> _Task to complete_:
Copy out every line of the data exactly.

[Data excerpts]
________

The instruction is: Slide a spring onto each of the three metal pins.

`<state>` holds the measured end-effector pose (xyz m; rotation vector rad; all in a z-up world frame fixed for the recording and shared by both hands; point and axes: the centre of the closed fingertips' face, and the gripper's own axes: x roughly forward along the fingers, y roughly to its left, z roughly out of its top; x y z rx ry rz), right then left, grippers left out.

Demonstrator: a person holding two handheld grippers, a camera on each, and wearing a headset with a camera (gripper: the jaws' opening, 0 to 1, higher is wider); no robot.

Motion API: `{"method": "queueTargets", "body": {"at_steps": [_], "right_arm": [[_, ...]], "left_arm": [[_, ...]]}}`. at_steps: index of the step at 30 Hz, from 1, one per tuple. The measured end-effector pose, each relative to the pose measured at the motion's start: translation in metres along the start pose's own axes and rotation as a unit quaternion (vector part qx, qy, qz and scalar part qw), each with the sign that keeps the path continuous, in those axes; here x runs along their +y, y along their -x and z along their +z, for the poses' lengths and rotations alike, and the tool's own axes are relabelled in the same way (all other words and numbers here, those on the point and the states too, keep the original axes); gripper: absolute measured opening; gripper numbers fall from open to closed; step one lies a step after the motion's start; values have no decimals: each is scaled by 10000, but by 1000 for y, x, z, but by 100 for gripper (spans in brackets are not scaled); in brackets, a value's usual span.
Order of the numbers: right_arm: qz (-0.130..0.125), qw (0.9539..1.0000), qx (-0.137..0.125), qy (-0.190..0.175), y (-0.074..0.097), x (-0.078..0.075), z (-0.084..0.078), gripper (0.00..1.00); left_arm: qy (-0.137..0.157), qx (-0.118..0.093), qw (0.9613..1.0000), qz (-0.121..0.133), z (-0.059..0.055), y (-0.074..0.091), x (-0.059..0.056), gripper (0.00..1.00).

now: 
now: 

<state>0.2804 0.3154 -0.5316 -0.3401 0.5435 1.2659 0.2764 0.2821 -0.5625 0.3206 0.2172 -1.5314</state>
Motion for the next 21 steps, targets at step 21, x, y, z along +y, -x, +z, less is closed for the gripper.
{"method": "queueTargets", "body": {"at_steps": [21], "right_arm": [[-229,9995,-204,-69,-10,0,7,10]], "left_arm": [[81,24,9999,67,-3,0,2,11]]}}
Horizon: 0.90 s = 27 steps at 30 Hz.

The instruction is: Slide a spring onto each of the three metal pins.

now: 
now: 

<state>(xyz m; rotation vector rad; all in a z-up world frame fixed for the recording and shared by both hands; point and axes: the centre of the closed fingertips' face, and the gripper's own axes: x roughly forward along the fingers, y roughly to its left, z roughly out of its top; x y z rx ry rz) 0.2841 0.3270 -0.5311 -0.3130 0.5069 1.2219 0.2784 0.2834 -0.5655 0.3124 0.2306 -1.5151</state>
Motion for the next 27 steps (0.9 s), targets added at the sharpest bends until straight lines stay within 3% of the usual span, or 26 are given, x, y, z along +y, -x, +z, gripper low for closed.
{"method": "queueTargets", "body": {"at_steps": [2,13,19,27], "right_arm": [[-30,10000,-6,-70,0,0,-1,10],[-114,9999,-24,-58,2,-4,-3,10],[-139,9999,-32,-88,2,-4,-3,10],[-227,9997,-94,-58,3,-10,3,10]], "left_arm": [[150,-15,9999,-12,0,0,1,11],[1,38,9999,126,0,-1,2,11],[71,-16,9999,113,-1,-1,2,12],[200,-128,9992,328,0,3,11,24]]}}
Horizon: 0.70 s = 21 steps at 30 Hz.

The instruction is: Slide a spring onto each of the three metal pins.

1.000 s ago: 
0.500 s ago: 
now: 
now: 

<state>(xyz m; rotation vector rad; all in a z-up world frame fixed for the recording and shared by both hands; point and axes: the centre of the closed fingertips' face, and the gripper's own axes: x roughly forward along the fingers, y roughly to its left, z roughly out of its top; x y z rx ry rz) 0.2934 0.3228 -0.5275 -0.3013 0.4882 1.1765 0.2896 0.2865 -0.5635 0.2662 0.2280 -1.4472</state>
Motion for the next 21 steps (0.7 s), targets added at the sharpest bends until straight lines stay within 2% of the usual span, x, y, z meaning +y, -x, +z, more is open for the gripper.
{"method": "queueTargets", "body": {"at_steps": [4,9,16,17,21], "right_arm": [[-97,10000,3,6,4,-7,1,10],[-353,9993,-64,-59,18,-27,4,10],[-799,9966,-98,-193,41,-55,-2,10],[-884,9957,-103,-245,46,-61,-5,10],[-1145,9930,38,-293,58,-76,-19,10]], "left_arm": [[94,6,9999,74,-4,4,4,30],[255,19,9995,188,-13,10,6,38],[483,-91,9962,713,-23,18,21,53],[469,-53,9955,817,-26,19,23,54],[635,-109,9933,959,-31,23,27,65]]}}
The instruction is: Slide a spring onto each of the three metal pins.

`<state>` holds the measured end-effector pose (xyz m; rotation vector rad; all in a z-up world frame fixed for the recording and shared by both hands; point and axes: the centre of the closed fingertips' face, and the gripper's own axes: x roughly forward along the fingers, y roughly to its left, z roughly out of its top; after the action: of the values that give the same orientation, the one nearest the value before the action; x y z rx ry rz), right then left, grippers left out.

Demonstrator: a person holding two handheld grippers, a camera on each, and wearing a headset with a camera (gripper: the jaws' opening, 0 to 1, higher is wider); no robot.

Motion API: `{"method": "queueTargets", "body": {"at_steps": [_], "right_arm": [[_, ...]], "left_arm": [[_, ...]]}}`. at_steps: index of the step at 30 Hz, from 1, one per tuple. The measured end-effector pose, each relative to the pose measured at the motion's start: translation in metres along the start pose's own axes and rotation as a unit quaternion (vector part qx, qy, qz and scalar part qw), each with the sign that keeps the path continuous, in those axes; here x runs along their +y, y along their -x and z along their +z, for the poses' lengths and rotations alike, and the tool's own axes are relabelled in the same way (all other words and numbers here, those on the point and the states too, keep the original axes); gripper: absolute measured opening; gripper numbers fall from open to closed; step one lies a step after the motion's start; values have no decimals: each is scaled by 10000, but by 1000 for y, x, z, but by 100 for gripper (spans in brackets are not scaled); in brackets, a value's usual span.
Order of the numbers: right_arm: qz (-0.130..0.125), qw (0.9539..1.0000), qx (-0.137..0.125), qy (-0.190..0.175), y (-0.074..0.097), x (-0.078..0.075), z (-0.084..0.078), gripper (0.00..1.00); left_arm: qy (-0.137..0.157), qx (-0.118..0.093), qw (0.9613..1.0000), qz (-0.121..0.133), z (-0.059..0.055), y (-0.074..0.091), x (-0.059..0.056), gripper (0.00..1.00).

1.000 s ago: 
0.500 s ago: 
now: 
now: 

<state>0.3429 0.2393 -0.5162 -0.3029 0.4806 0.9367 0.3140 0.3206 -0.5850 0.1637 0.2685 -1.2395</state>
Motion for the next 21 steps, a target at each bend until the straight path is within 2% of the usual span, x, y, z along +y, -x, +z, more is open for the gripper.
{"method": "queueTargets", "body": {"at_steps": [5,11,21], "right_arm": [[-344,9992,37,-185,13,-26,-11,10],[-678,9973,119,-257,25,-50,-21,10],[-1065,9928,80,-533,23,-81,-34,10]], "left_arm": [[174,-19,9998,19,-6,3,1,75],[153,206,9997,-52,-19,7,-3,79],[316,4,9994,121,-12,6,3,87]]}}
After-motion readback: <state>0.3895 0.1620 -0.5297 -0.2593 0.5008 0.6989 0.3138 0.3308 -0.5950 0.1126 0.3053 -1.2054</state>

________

> _Solution to the problem_:
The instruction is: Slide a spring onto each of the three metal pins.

`<state>` holds the measured end-effector pose (xyz m; rotation vector rad; all in a z-up world frame fixed for the recording and shared by both hands; point and axes: the centre of the closed fingertips' face, and the gripper's own axes: x roughly forward along the fingers, y roughly to its left, z roughly out of its top; x y z rx ry rz), right then left, grippers left out.

Demonstrator: a person holding two handheld grippers, a camera on each, and wearing a headset with a camera (gripper: the jaws' opening, 0 to 1, higher is wider); no robot.

Motion API: `{"method": "queueTargets", "body": {"at_steps": [_], "right_arm": [[_, ...]], "left_arm": [[_, ...]]}}`. at_steps: index of the step at 30 Hz, from 1, one per tuple. The measured end-effector pose, each relative to the pose measured at the motion's start: translation in metres along the start pose's own axes and rotation as a unit quaternion (vector part qx, qy, qz and scalar part qw), each with the sign that keeps the path continuous, in those axes; here x runs along their +y, y along their -x and z along their +z, for the poses' lengths and rotations alike, and the tool's own axes are relabelled in the same way (all other words and numbers here, those on the point and the states too, keep the original axes); gripper: absolute measured opening; gripper numbers fall from open to closed; step one lies a step after the motion's start; values have no decimals: each is scaled by 10000, but by 1000 for y, x, z, but by 100 for gripper (spans in brackets are not scaled); in brackets, a value's usual span.
Order of the numbers: right_arm: qz (-0.130..0.125), qw (0.9539..1.0000), qx (-0.137..0.125), qy (-0.190..0.175), y (-0.074..0.097), x (-0.078..0.075), z (-0.084..0.078), gripper (0.00..1.00); left_arm: qy (-0.137..0.157), qx (-0.118..0.093), qw (0.9613..1.0000), qz (-0.121..0.133), z (-0.059..0.055), y (-0.074..0.091), x (-0.059..0.056), gripper (0.00..1.00).

now: 
now: 

<state>0.2804 0.3154 -0.5316 -0.3401 0.5435 1.2659 0.2764 0.2821 -0.5625 0.3206 0.2172 -1.5314</state>
Motion for the next 21 steps, targets at step 21, x, y, z along +y, -x, +z, less is closed for the gripper.
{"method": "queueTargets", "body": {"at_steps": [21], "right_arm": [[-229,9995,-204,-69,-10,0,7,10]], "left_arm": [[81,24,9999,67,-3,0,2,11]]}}
Horizon: 0.90 s = 27 steps at 30 Hz.

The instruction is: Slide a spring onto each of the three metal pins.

now: 
now: 

<state>(xyz m; rotation vector rad; all in a z-up world frame fixed for the recording and shared by both hands; point and axes: the centre of the closed fingertips' face, and the gripper's own axes: x roughly forward along the fingers, y roughly to its left, z roughly out of its top; x y z rx ry rz) 0.2841 0.3270 -0.5311 -0.3130 0.5069 1.2219 0.2784 0.2834 -0.5655 0.3124 0.2306 -1.5151</state>
Motion for the next 27 steps (0.9 s), targets added at the sharpest bends until straight lines stay within 3% of the usual span, or 26 are given, x, y, z along +y, -x, +z, gripper low for closed.
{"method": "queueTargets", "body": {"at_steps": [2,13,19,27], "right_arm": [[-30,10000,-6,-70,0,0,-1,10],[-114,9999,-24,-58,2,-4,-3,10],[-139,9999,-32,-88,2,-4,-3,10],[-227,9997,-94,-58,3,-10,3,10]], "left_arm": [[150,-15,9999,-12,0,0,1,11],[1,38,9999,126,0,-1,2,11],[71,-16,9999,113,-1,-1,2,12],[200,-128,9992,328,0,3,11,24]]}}
Horizon: 0.70 s = 21 steps at 30 Hz.

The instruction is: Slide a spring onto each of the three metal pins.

1.000 s ago: 
0.500 s ago: 
now: 
now: 

<state>(xyz m; rotation vector rad; all in a z-up world frame fixed for the recording and shared by both hands; point and axes: the centre of the closed fingertips' face, and the gripper's own axes: x roughly forward along the fingers, y roughly to its left, z roughly out of its top; x y z rx ry rz) 0.2934 0.3228 -0.5275 -0.3013 0.4882 1.1765 0.2896 0.2865 -0.5635 0.2662 0.2280 -1.4472</state>
Motion for the next 21 steps (0.7 s), targets added at the sharpest bends until straight lines stay within 2% of the usual span, x, y, z meaning +y, -x, +z, more is open for the gripper.
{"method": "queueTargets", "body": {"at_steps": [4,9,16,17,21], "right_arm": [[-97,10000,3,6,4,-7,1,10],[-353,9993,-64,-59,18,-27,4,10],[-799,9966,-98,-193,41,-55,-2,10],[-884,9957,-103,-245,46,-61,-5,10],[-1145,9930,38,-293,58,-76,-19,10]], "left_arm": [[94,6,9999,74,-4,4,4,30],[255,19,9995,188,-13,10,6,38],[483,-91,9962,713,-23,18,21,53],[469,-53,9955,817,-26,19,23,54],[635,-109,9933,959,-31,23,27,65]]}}
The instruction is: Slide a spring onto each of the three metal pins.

`<state>` holds the measured end-effector pose (xyz m; rotation vector rad; all in a z-up world frame fixed for the recording and shared by both hands; point and axes: the centre of the closed fingertips' face, and the gripper's own axes: x roughly forward along the fingers, y roughly to its left, z roughly out of its top; after the action: of the values that give the same orientation, the one nearest the value before the action; x y z rx ry rz), right then left, grippers left out.

Demonstrator: a person holding two handheld grippers, a camera on each, and wearing a headset with a camera (gripper: the jaws' opening, 0 to 1, higher is wider); no robot.

Motion API: `{"method": "queueTargets", "body": {"at_steps": [_], "right_arm": [[_, ...]], "left_arm": [[_, ...]]}}`. at_steps: index of the step at 30 Hz, from 1, one per tuple. The measured end-effector pose, each relative to the pose measured at the motion's start: translation in metres along the start pose's own axes and rotation as a unit quaternion (vector part qx, qy, qz and scalar part qw), each with the sign that keeps the path continuous, in those axes; here x runs along their +y, y along their -x and z along their +z, for the poses' lengths and rotations alike, and the tool's own axes are relabelled in the same way (all other words and numbers here, those on the point and the states too, keep the original axes); gripper: absolute measured opening; gripper numbers fall from open to closed; step one lies a step after the motion's start; values have no decimals: each is scaled by 10000, but by 1000 for y, x, z, but by 100 for gripper (spans in brackets are not scaled); in brackets, a value's usual span.
Order of the numbers: right_arm: qz (-0.130..0.125), qw (0.9539..1.0000), qx (-0.137..0.125), qy (-0.190..0.175), y (-0.074..0.097), x (-0.078..0.075), z (-0.084..0.078), gripper (0.00..1.00); left_arm: qy (-0.137..0.157), qx (-0.118..0.093), qw (0.9613..1.0000), qz (-0.121..0.133), z (-0.059..0.055), y (-0.074..0.091), x (-0.059..0.056), gripper (0.00..1.00).

1.000 s ago: 
0.500 s ago: 
now: 
now: 

<state>0.3429 0.2393 -0.5162 -0.3029 0.4806 0.9367 0.3140 0.3206 -0.5850 0.1637 0.2685 -1.2395</state>
Motion for the next 21 steps, a target at each bend until the straight path is within 2% of the usual span, x, y, z along +y, -x, +z, more is open for the gripper.
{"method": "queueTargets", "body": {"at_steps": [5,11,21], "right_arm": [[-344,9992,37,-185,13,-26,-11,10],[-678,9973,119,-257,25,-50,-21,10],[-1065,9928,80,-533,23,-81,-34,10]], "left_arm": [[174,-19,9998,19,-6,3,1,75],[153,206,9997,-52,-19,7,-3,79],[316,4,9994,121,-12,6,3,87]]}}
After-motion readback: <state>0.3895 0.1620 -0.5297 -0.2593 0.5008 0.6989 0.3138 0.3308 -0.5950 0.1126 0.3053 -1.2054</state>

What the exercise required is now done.